* [INPUT DATA]
BEGIN

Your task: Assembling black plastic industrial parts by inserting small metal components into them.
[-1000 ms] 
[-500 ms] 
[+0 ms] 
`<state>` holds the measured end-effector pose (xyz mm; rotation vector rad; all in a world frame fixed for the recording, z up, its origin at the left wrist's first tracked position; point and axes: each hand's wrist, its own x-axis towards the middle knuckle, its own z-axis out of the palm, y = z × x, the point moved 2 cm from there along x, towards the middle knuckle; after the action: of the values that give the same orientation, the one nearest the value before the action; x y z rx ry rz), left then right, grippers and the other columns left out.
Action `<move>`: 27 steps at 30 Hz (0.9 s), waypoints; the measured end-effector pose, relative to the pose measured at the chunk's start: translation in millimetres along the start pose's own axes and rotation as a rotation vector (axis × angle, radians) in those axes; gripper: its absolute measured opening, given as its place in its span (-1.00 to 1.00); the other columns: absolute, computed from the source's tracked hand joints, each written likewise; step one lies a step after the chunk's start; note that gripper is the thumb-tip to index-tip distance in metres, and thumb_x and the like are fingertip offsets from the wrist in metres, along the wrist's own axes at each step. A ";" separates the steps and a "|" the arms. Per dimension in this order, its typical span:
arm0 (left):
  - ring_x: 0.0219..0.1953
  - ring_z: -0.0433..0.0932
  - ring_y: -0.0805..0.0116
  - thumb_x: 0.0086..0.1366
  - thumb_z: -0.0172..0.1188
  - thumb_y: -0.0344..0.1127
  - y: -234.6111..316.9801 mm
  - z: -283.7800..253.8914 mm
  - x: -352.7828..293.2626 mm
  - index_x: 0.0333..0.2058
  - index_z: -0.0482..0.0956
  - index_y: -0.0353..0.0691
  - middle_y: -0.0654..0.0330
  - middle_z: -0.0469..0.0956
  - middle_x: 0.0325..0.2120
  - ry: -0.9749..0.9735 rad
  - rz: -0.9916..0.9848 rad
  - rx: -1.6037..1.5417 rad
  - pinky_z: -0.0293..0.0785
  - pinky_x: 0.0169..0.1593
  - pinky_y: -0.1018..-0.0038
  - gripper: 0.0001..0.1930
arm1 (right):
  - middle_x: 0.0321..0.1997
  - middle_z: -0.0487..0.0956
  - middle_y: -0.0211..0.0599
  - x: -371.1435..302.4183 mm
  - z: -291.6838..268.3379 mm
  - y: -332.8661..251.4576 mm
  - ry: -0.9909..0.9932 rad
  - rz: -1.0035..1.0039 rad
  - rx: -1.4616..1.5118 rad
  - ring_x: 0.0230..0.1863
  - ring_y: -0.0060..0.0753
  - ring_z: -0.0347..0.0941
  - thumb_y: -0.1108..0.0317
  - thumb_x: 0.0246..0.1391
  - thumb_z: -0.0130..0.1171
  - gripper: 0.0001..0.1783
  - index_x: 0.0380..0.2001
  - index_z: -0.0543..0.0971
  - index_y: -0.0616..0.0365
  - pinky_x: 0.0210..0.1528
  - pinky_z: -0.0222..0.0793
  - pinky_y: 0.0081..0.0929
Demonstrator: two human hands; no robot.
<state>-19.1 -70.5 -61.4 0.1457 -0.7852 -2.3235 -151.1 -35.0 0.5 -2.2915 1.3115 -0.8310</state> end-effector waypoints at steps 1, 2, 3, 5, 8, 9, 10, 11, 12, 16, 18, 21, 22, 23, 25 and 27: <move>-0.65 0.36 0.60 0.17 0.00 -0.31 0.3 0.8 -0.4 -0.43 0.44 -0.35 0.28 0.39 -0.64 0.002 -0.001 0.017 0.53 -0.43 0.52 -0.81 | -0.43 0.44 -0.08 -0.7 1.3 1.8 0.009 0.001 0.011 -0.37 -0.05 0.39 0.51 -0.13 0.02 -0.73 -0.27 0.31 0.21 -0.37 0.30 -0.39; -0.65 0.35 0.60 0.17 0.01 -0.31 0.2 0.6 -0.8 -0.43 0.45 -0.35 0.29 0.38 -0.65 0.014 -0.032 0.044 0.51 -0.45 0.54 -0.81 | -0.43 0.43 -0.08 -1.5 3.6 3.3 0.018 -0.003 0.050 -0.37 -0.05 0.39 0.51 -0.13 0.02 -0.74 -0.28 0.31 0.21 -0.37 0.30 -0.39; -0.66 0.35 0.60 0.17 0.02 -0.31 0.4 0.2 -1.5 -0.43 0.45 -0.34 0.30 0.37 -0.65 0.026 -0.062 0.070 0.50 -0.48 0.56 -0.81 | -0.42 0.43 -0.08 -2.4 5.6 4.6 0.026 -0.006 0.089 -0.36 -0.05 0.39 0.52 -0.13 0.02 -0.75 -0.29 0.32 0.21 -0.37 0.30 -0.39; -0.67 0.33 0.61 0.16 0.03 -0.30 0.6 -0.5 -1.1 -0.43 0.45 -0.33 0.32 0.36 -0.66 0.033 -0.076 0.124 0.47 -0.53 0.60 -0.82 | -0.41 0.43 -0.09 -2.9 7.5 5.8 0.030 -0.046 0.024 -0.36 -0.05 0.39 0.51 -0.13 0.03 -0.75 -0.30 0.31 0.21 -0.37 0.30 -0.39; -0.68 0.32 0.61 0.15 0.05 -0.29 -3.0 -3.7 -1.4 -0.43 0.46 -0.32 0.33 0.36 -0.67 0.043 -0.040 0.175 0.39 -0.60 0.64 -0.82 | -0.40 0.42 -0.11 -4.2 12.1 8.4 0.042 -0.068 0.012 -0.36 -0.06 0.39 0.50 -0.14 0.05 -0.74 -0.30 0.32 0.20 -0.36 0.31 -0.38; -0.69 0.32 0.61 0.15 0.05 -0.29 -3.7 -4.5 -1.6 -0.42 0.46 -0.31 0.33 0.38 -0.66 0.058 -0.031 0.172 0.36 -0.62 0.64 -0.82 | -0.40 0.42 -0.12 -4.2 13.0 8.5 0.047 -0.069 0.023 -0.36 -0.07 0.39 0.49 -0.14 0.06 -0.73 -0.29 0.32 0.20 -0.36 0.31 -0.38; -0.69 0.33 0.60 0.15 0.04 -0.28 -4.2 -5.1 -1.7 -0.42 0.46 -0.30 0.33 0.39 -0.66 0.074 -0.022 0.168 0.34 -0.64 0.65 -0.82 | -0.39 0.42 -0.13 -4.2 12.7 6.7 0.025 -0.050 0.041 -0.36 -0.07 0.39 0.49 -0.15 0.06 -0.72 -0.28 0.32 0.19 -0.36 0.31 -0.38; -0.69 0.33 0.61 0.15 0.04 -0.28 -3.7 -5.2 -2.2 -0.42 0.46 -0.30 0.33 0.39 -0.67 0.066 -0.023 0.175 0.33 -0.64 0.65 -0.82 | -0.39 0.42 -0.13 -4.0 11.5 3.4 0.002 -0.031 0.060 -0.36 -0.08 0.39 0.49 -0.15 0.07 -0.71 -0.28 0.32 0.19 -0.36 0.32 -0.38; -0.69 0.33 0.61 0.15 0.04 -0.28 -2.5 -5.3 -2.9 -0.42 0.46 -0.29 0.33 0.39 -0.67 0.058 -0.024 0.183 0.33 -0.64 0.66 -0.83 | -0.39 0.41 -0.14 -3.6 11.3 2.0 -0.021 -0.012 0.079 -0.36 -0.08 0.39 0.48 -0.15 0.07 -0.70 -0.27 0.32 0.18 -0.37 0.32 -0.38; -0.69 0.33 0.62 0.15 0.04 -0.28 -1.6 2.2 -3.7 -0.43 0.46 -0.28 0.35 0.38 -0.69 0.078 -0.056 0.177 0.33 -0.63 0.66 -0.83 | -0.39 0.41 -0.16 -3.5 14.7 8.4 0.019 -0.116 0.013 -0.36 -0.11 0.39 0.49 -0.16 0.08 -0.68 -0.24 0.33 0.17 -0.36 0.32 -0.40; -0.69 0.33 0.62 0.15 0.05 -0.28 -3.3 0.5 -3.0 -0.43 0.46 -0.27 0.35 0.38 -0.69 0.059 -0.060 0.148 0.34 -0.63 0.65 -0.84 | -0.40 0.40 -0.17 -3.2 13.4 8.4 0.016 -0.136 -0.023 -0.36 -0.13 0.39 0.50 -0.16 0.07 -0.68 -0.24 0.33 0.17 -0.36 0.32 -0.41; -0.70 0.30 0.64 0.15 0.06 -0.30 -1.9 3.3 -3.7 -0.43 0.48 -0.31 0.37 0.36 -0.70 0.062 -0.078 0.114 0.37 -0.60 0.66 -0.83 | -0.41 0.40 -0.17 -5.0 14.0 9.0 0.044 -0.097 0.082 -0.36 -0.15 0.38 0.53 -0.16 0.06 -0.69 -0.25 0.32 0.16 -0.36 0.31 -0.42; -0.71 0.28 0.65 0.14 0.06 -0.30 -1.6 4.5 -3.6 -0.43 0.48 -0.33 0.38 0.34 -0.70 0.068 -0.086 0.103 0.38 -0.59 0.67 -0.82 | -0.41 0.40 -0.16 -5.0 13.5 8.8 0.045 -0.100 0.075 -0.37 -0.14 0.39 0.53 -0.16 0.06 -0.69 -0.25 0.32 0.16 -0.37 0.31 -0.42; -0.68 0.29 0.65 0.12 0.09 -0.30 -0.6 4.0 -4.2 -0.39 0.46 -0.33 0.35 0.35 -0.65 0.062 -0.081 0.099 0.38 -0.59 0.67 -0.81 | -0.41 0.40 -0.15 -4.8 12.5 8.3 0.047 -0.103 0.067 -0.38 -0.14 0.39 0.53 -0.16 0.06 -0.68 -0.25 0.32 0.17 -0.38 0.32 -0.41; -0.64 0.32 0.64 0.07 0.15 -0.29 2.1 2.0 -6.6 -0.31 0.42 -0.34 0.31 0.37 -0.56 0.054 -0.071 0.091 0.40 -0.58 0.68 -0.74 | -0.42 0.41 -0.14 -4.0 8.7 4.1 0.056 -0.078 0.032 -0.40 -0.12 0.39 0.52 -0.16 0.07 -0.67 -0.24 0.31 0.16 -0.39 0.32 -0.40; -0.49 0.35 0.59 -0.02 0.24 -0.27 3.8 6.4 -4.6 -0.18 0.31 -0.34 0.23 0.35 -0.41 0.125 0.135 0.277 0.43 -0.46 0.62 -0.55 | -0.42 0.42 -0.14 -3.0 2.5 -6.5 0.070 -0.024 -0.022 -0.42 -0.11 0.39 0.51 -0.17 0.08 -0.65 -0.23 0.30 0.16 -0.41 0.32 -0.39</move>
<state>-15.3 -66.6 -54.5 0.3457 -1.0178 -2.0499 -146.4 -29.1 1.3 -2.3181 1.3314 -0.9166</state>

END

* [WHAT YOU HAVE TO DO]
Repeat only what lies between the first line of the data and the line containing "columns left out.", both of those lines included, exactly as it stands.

* [OUTPUT]
Your task: Assembling black plastic industrial parts by inserting small metal components into them.
[-1000 ms] 
[-500 ms] 
[+0 ms] 
`<state>` holds the measured end-effector pose (xyz mm; rotation vector rad; all in a world frame fixed for the recording, z up, its origin at the left wrist's first tracked position; point and axes: each hand's wrist, its own x-axis towards the middle knuckle, its own z-axis out of the palm, y = z × x, the point moved 2 cm from there along x, towards the middle knuckle; after the action: of the values that give the same orientation, the one nearest the value before the action; x y z rx ry rz), left then right, grippers and the other columns left out.

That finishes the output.